Abby Huntsman, daughter of the former governor who again is running for his old office, said in an interview that the county health department — which arranged tests for the family — told him the negative result was actually from a test that he had last month, when he really was negative.
She said the family thought the negative report on Monday “was weird because they didn’t have any of our other results done. We all did it together. And he was negative, which I also thought was weird because he had some symptoms.”
“He could still be negative, who knows?" Abby added. "But my sense is he probably does have it.”
Nicholas Rupp, a spokesman for the county health department, said Tuesday that he couldn’t speak to any one person’s test results but offered a “hypothetical” explanation for the mix-up.
"People who have been tested multiple times will have multiple results in their record and theoretically, someone could look at that record and report a result and have it be for the wrong test date,” he said.
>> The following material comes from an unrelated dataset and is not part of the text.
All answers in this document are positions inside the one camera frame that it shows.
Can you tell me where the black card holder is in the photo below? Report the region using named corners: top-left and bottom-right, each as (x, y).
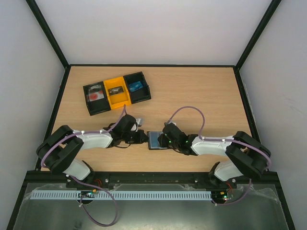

Such circumstances are likely “very rare,” Rupp said, noting that he hasn’t heard of any other instance in which someone has been given an inaccurate test result. But in such a worst-case scenario, he said the health department has quality control checks in place to catch such an error and follow up with the person who received the wrong information, as happened in Huntsman’s case.
“We are confident those quality controls and procedures in place are working. This is an example of it working,” he said.
The former Utah governor went into quarantine last week and canceled all his in-person appearances after learning that a campaign staffer had tested positive for the virus. He remained in quarantine even after being told he was negative while he awaited results for the rest of his family.
Abby Huntsman said the 10 members of the extended family currently living in the former governor’s home are anxious and frustrated as they await results.
“At this point, I’m not sure we’re going to get the tests back,” she said. “We’ve all had symptoms. So we just assume that we’ll probably all be positive. But until you get a positive test, it’s just crazy anxiety that you build up.”
“It’s just a really unsettling time,” Abby added. “When you live it, it’s no longer a news story — it’s your life.”
She also worried that the governor’s retracted test results could speak to some larger failures in the system.
“I just I think there’s a much bigger part of this story that if there are insufficient results or it just takes this long, it’s just a kind of a domino effect on everything else," and “I think this is a big reason why we’re probably seeing more of a spike [in cases]."
Her sister, Liddy Huntsman, also tweeted her frustration on Monday about how long the family has waited to hear back about their test results.
“Day 4 of waiting for COVID results,” she wrote. “Now telling me system tracking results is shut down. As high risk diabetic, in house full of people, this is why cases keep rising in this state!”
Rupp said it can take anywhere from 24 hours to seven days to receive test results, depending on variables that include where someone is tested, where the testers send the sample and how many tests the lab has to run that day.
“The state lab was turning around test results in usually 24 to 48 hours for much of April but as sampling increased and they got more and more, we’re currently about five days for turnaround at the state lab,” he said but noted that some private labs have a faster turnaround.
Editor’s note • Paul Huntsman, a brother of Jon Huntsman, is chairman of The Salt Lake Tribune’s nonprofit board of directors.